Be it enacted by the Senate and House of Representatives in General Court assembled, and by the authority of the same, as follows:
SECTION 1. Chapter 111 of the General laws, as appearing in the 2012 official edition is hereby amended by inserting after Section 51J the following sections:-
Section 51K. Designation of Comprehensive Stroke Centers, Primary Stroke Centers and Acute Stroke Capable Centers
The Department of Public health shall identify hospitals that meet the criteria set forth in this Act as Comprehensive Stroke Centers, Primary Stroke Center or Acute Stroke Capable Centers.
A hospital shall apply to the Department of Public Health for such designation and shall demonstrate to the satisfaction of the Department that the hospital meets the applicable criteria set forth in this Act.

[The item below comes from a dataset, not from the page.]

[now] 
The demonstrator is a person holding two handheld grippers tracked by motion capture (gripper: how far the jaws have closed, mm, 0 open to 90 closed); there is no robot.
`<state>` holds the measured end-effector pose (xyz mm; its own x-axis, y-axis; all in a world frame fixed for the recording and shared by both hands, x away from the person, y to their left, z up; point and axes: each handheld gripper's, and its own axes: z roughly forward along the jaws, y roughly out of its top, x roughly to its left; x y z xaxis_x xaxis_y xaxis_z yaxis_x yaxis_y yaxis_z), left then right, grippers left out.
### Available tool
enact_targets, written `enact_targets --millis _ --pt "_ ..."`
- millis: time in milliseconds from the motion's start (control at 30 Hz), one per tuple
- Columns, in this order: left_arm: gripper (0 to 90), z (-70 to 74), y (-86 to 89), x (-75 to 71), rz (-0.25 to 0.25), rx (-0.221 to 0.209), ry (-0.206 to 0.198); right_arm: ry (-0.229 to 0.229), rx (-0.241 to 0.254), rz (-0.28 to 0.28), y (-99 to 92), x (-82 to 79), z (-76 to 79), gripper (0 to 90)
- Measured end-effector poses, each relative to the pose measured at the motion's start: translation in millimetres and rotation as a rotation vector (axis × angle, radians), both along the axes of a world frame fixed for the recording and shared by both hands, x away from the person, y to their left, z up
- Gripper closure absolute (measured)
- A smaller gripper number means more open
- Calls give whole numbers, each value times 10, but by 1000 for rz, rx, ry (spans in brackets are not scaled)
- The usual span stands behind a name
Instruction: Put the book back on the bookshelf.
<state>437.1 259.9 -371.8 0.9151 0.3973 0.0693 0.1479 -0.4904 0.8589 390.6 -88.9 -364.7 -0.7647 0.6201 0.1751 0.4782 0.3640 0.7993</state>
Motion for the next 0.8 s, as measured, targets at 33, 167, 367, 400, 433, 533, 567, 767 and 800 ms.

The Department of Public Health shall recognize as many accredited acute care hospitals as Primary Stroke Centers as apply and are certified as a Primary Stroke Center by The Joint Commission (TJC) or another cabinet-approved nationally recognized organization that provides primary stroke center certification for stroke care, provided that each applicant continues to maintain its certification.
The Department of Public Health shall recognize as many accredited Comprehensive Stroke Centers as apply and are certified as a Comprehensive Stroke Center by The Joint Commission (TJC) or another cabinet-approved nationally recognized organization that provides comprehensive stroke center certification for stroke care, provided that each applicant continues to maintain its certification.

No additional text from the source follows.